» **About this task**
Print exactly the lines below between the line holding "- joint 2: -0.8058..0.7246" and the line holding "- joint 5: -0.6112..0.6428", inclusive, and nothing more.

» **Material shown**

■ ■ ■ ■ ■ ■ ■

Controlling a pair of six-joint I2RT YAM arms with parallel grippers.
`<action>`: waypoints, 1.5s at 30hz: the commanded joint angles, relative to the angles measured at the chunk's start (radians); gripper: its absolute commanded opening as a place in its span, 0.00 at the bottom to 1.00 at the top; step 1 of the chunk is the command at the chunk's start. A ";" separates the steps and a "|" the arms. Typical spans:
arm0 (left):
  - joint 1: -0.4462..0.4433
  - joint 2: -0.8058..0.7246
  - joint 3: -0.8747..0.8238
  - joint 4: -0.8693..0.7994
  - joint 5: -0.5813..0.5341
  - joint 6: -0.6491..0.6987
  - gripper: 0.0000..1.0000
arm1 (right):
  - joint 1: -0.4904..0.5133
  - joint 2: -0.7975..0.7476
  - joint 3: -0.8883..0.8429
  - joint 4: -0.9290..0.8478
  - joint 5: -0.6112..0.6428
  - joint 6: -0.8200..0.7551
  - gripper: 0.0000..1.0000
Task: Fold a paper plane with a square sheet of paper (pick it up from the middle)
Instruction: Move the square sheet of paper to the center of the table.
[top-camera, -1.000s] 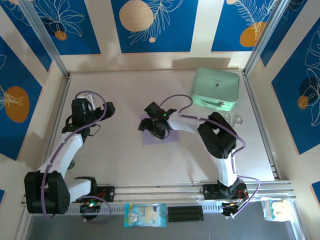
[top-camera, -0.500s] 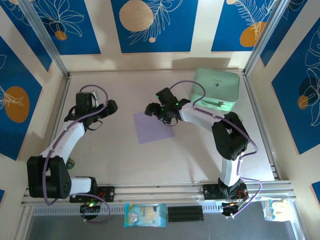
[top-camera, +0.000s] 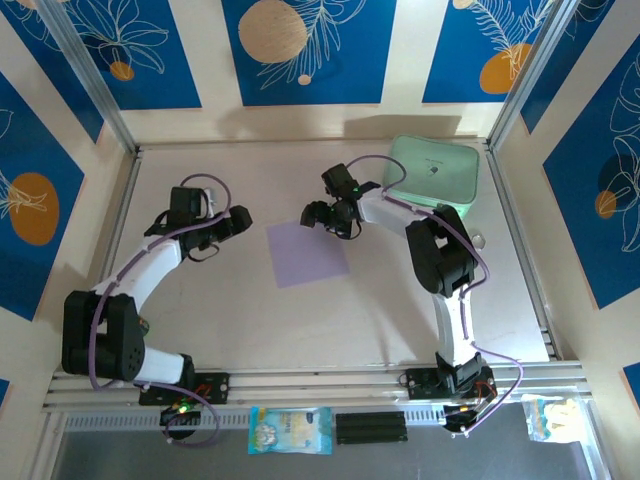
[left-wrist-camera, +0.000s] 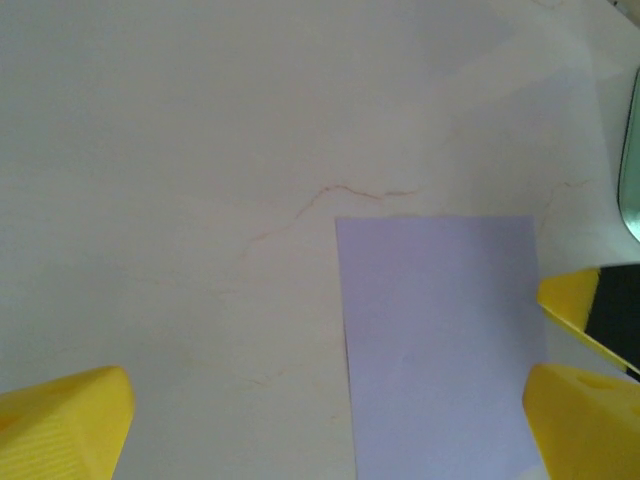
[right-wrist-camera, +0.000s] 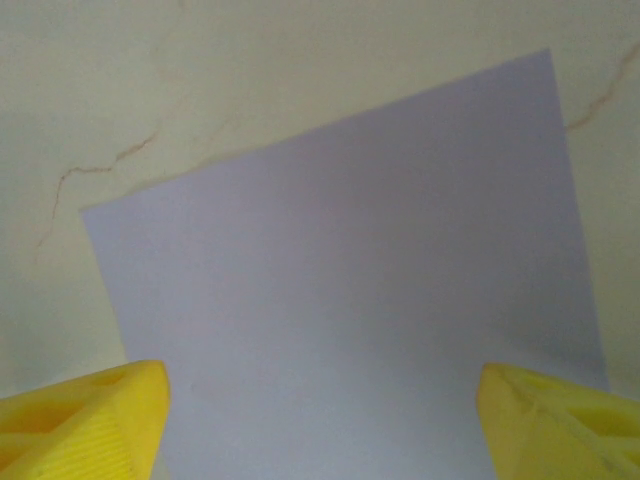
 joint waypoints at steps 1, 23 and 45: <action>-0.034 0.019 0.032 -0.006 0.021 0.014 0.99 | 0.002 0.030 0.026 -0.075 -0.012 0.024 0.80; -0.172 0.076 0.098 -0.170 -0.199 0.038 0.99 | 0.193 -0.146 -0.163 -0.075 0.169 0.629 0.81; -0.543 0.335 0.298 -0.416 -0.365 -0.036 0.99 | -0.081 -0.586 -0.633 0.142 0.219 0.245 0.99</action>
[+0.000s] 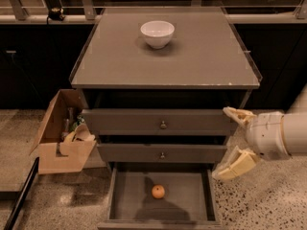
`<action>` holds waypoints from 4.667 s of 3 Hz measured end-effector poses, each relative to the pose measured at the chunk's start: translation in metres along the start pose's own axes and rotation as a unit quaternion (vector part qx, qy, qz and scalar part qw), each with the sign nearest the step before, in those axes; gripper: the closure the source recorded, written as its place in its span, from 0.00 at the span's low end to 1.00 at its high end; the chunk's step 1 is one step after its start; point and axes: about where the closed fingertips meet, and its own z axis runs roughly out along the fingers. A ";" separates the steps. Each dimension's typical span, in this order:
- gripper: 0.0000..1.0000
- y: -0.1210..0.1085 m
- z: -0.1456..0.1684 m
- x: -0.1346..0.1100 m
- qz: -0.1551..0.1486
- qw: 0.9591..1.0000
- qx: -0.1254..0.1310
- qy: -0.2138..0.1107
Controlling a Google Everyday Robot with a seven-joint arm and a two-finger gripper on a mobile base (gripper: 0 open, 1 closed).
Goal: Pick orange from bottom drawer and place on counter
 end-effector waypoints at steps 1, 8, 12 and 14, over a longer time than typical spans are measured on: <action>0.00 0.006 0.038 0.040 0.037 0.999 -0.025 -0.009; 0.00 0.007 0.231 0.166 0.117 0.983 -0.134 -0.049; 0.00 0.030 0.307 0.233 0.206 0.969 -0.129 -0.051; 0.00 0.030 0.328 0.254 0.229 0.970 -0.077 -0.032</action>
Offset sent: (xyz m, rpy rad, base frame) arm 0.0053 0.0009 -0.1198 0.1199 0.2244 0.0090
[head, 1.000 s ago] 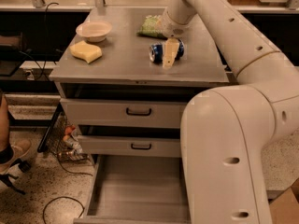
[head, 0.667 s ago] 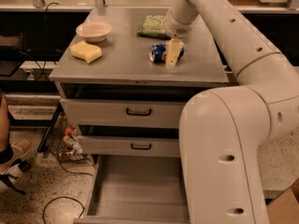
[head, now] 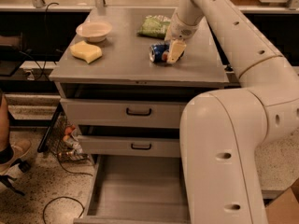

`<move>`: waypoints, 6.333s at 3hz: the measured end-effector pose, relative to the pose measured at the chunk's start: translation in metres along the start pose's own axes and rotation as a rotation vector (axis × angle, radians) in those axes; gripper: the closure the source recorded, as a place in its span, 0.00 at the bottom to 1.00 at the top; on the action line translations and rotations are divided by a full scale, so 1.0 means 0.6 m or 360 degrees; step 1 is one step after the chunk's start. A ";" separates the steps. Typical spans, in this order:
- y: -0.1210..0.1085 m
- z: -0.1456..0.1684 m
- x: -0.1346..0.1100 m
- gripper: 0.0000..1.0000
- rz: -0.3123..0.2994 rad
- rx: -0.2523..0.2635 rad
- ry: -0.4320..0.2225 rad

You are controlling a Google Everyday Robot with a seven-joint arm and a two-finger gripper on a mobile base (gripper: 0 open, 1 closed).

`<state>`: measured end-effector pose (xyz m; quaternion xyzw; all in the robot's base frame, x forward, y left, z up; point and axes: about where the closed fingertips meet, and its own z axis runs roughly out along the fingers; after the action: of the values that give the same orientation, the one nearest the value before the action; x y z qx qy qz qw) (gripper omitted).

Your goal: Place pepsi can into bottom drawer

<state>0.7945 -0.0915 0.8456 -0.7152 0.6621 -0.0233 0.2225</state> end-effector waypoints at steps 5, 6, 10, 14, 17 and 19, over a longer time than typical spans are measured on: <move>0.201 -0.183 0.048 1.00 0.0072 -0.0175 -0.0211; 0.201 -0.183 0.048 1.00 0.0072 -0.0174 -0.0211; 0.479 0.027 0.077 1.00 0.0500 -0.0434 -0.0271; 0.666 0.283 0.074 1.00 0.0759 -0.0666 -0.0345; 0.762 0.451 0.043 1.00 0.0997 -0.0668 -0.0539; 0.805 0.645 0.088 1.00 0.1309 -0.0551 -0.0658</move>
Offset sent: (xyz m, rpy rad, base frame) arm -0.0263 -0.0005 0.0256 0.0646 -0.0108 0.0438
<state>0.4756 -0.0424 0.3151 -0.4107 0.8258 0.3193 0.2177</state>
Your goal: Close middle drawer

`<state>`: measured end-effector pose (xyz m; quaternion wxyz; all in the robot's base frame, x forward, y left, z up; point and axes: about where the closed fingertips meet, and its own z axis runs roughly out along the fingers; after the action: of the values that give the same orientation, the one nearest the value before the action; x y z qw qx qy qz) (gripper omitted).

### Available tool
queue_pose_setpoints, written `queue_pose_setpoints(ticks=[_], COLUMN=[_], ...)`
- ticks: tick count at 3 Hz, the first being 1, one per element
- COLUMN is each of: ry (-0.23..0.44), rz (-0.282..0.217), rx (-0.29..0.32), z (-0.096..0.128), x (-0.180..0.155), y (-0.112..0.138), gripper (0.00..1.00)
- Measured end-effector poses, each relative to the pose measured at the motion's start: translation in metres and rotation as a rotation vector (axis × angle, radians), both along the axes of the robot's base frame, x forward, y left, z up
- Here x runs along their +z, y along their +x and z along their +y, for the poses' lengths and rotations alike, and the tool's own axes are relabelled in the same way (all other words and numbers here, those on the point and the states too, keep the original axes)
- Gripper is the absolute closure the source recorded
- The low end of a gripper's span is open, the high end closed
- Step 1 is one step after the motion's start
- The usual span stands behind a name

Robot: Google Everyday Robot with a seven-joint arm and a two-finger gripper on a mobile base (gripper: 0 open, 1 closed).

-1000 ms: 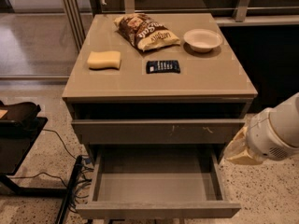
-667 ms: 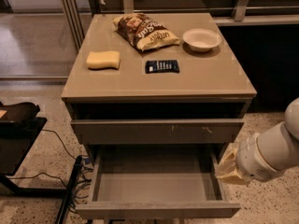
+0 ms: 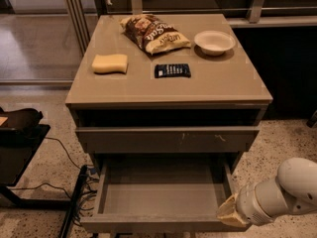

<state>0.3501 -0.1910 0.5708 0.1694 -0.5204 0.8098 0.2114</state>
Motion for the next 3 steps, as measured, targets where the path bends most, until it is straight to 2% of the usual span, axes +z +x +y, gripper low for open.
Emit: queue_pose_setpoints(ticks=[1,2,3], ry=[0.000,-0.029,-0.020], rz=[0.002,0.001,0.001], rx=[-0.003,-0.030,-0.088], z=[0.000,-0.003,-0.014], x=[-0.001,-0.027,-0.070], y=[0.000,0.000,0.002], gripper=[1.00,1.00,1.00])
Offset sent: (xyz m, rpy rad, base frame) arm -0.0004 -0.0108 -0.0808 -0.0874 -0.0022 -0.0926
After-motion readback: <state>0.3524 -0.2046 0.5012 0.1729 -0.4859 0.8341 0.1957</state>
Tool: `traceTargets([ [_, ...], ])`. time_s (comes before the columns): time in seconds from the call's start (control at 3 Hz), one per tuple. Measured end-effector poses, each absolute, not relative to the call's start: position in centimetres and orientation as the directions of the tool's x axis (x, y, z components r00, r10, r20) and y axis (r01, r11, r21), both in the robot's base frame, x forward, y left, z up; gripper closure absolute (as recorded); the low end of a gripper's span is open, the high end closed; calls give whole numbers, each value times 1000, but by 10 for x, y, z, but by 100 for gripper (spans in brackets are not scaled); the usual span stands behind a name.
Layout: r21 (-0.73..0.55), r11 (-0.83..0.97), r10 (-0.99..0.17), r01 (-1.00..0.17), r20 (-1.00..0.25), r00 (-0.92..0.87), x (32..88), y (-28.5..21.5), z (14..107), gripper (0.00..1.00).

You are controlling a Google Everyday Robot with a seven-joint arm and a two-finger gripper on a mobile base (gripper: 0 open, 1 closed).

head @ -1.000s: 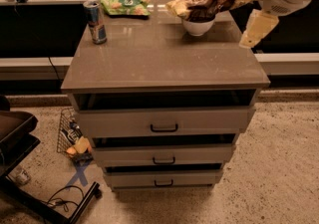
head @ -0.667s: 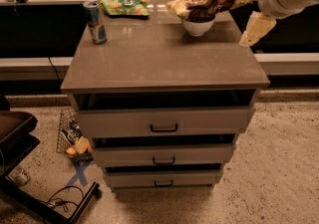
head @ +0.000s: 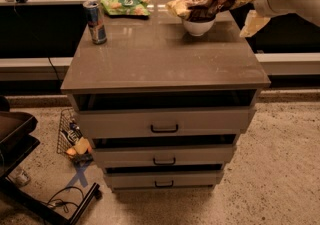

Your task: Pick brown chip bag from white bowl and place on counter

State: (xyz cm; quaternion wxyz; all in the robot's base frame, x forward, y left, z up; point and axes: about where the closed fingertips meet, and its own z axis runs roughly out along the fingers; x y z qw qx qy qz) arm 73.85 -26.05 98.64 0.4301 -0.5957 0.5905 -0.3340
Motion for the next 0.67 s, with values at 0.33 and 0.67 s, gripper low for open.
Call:
traceTargets([
  [0.33,-907,67,-991,-416,-110,80,739,-260,986,0],
  [0.67,-908,53,-987,-415,-111,115,760,-255,986,0],
])
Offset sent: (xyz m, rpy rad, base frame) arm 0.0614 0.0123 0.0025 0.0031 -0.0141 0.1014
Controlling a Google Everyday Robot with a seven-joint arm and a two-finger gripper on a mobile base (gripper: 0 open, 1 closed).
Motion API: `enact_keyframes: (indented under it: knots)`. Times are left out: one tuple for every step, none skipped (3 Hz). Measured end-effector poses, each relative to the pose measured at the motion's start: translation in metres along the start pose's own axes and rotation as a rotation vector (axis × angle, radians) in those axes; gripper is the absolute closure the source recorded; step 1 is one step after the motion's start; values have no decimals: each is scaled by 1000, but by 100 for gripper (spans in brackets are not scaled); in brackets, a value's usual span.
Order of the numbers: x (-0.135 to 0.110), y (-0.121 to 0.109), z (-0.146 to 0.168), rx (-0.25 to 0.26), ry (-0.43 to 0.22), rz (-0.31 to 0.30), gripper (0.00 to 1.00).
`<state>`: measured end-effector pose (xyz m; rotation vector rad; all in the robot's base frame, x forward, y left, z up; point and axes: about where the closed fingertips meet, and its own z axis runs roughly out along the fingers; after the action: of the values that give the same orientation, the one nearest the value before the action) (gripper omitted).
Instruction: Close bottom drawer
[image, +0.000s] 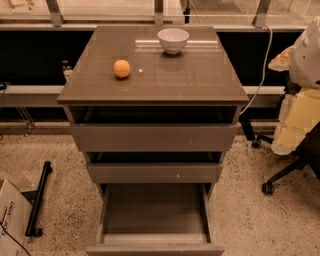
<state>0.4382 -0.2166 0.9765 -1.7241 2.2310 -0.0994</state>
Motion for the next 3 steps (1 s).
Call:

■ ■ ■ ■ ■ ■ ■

» **Exercise response**
  - joint 2: -0.8058..0.7246
  - joint 3: -0.8747..0.8238
  - joint 4: -0.8693..0.7994
  - joint 5: -0.5813..0.5341
  - joint 6: -0.6491..0.6987
  - gripper: 0.0000..1.0000
arm1 (right):
  - joint 1: -0.4904..0.5133
  - joint 2: -0.7975..0.7476
  - joint 3: -0.8883..0.8429
  - joint 4: -0.9290..0.8478
  - joint 5: -0.6112..0.6428

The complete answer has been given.